I am trying to mark and SNAT packets based on the port that receives packet with a specific source IP.
I have 3 physical ports configured as follows:
All ports bridged.
Bridge VLAN filtering enabled (port0 => VLAN1, port1 => VLAN2, port2 => VLAN3, all untagged).
VLAN interfaces are assigned separate firewall zones (VLAN1 => zone1, VLAN2 => zone2, VLAN3 => zone3). Forwarding is only allowed between zone2/3 and zone1. Forwarding is rejected between zone2 and zone3.
Goal is to send packets from physical ports 1 and 2 to port0 while separate devices connected to port1 and port2 uses the same IP address. The source IP of these packets will then be set with different marks based on the firewall zone that receive them and then be SNAT based on the marks set.
Result observed was that the packets received from both devices end up being SNAT to the same IP. This seems to indicate that the packets from both devices somehow arrived on the same firewall zone, despite the bridge VLAN interfaces being assigned different firewall zones?
Communication between devices on the same subnet cannot be controlled by the firewall because that data is switched (L2) not routed (L3).
Let's take a look at your config so we can better understand your current state:
Please connect to your OpenWrt device using ssh and copy the output of the following commands and post it here using the "Preformatted text </> " button:
Remember to redact passwords, MAC addresses and any public IP addresses you may have:
ubus call system board
cat /etc/config/network
cat /etc/config/firewall
Oh right, I totally forgot about that. And to think I just learnt that in a separate post.

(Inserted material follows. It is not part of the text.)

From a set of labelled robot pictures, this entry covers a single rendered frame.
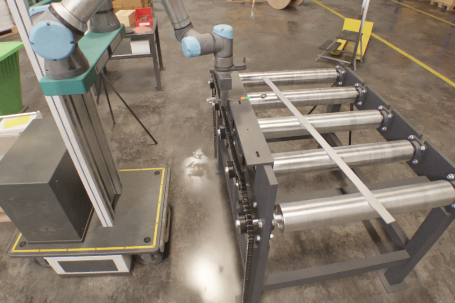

I have removed the bridging and the ports are now separate interfaces with no VLANs. This still does not work. The result is the same as my previous attempt with bridged VLANs. Why?
I am not currently able to get the configuration. Will post that when I can.
config defaults
option custom_chains '1'
option synflood_protect '1'
option input 'ACCEPT'
option output 'ACCEPT'
option forward 'REJECT'
config include
option path '/etc/firewall.user'
config zone
option name 'lan'
option input 'ACCEPT'
option output 'ACCEPT'
option forward 'REJECT'
list network 'lan'
config nat
option src '*'
option src_ip '192.168.124.124'
option target 'SNAT'
option snat_ip '192.168.123.125'
option mark '9991'
list proto 'all'
config nat
option src '*'
option src_ip '192.168.124.124'
option target 'SNAT'
option snat_ip '192.168.123.126'
option mark '9992'
list proto 'all'
config zone
option name 'lan1'
option input 'ACCEPT'
option output 'ACCEPT'
option forward 'REJECT'
list network 'lan1'
config zone
option name 'lan2'
option input 'ACCEPT'
option output 'ACCEPT'
option forward 'REJECT'
list network 'lan2'
config forwarding
option src 'lan'
option dest 'lan1'
config forwarding
option src 'lan'
option dest 'lan2'
config forwarding
option src 'lan1'
option dest 'lan'
config forwarding
option src 'lan2'
option dest 'lan'
config rule
option src 'lan1'
list src_ip '192.168.124.124'
option target 'MARK'
option set_mark '9991'
option dest '*'
config rule
option src 'lan2'
list src_ip '192.168.124.124'
option target 'MARK'
option set_mark '9992'
option dest '*'
/etc/firewall.user is empty
One sender (192.168.124.124) is connected to "lan1" port and another (also 192.168.124.124) to "lan2" port and the receiver (192.168.123.124) is connected to "lan0" port.
Since you can define SRC zone with the SNAT rule, why are you attempting to perform an extra [uncessary] step of [target] marking the packets first before [target] SNATting them?
Specifiy by SRC IP or subnet (i.e., just fix your SNAT rules and delete the mark rules). Unless there's a reason to mark, I didn't understand the reply.
Luci is the web user interface... There is no source zone option when configuring SNAT using the web user interface, only destination zone. I assumed that meant source zone is not configurable for SNAT.
Consider the configuration as the following: "specifying the destination where the SNAT has to be used."
I'm trying to understand why you're trying to mark the SRC zone, instead of just making a SNAT rule. In other words to be clear: you don't need to mark nor specify the SRC zone.